Except that he was going to see Bliss again, and that particular meeting promised to be about as peaceful as fireworks on the Fourth of July.
* * *
“I should have my head examined,” Bliss muttered.
Oscar, her mutt of indiscernible lineage, thumped his tail on the passenger seat of her convertible as they raced down the freeway five miles over the speed limit. The radio blasted an old Rolling Stones tune as the road curved through the mountains of southern Oregon.

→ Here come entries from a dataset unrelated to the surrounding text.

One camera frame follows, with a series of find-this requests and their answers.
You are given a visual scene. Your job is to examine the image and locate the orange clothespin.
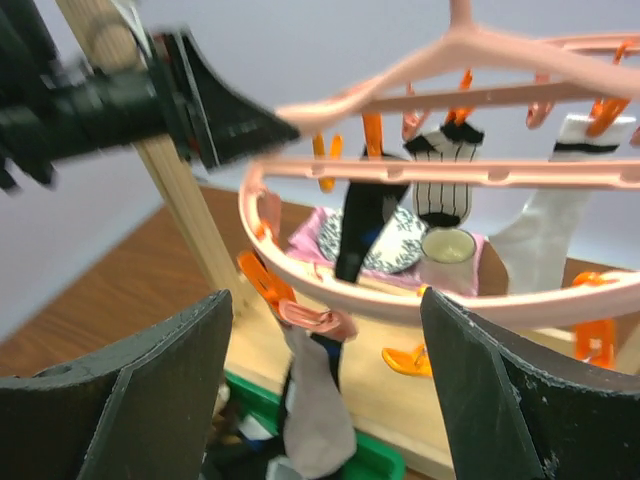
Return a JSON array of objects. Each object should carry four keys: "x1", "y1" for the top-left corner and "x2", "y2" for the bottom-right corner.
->
[
  {"x1": 236, "y1": 250, "x2": 296, "y2": 320},
  {"x1": 381, "y1": 344, "x2": 432, "y2": 377},
  {"x1": 572, "y1": 272, "x2": 617, "y2": 370}
]

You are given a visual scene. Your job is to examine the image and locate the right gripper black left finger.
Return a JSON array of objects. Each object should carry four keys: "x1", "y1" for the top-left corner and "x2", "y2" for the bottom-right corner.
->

Oscar, tongue lolling, black lips in a smile that exposed his fangs, rested his head on the edge of the rolled-down side window. His gold coat ruffled in the wind and sparkled in the sun under a cloudless sky.
Bliss tapped out the beat of “Get Off of My Cloud” on the steering wheel and wished she’d never agreed to this lunacy. What was she going to do in the town where she’d been so hurt, meeting half sisters and a bevy of step-relatives she hadn’t known existed and watching as her father, foolish old man that he’d become overnight, walked down the aisle with his mistress.
“Unreal,” she muttered as Mick Jagger’s voice faded and the radio crackled with static.
Oscar didn’t seem to care. He was up for the adventure. His brown eyes sparkled with an excitement Bliss didn’t share, and with a red handkerchief tied jauntily around his neck, he looked ready for ranch life.